To rotate left for these small types, the compiler inverts the shift amount to convert it to a ROR operation with equivalent behavior. This relies on the barrel shifter to provide the left rotate capability.
Register Rotations
For variable rotates or rotates on larger integer types like long long, the compiler will use the 32-bit Thumb-2 instructions. ROL and ROR are both available, so no tricks are needed.
For constant rotates, the compiler may optimize and use smaller 16-bit instructions where possible. But for general variables, the 32-bit encodings will be used.
Summary
In summary, the Cortex-M3 Thumb ISA only contains a rotate right instruction in the base 16-bit encoding due to the limited opcode space and typical usage in embedded programs. The barrel shifter hardware allows the processor to still perform left rotates efficiently.
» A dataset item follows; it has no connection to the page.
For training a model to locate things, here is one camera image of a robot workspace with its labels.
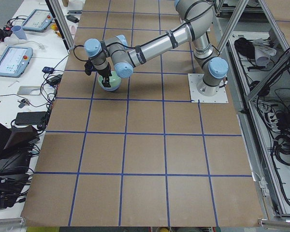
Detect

The Thumb-2 extensions provide full rotate support with both rotate left and right in the 32-bit instructions. This improves performance while maintaining backwards compatibility for the vast amount of existing Thumb code.
By understanding the instruction set architecture evolution and hardware capabilities, we can see why the choice was made to have only ROR in the base Thumb ISA. The processor supports both rotation directions in an optimized way overall.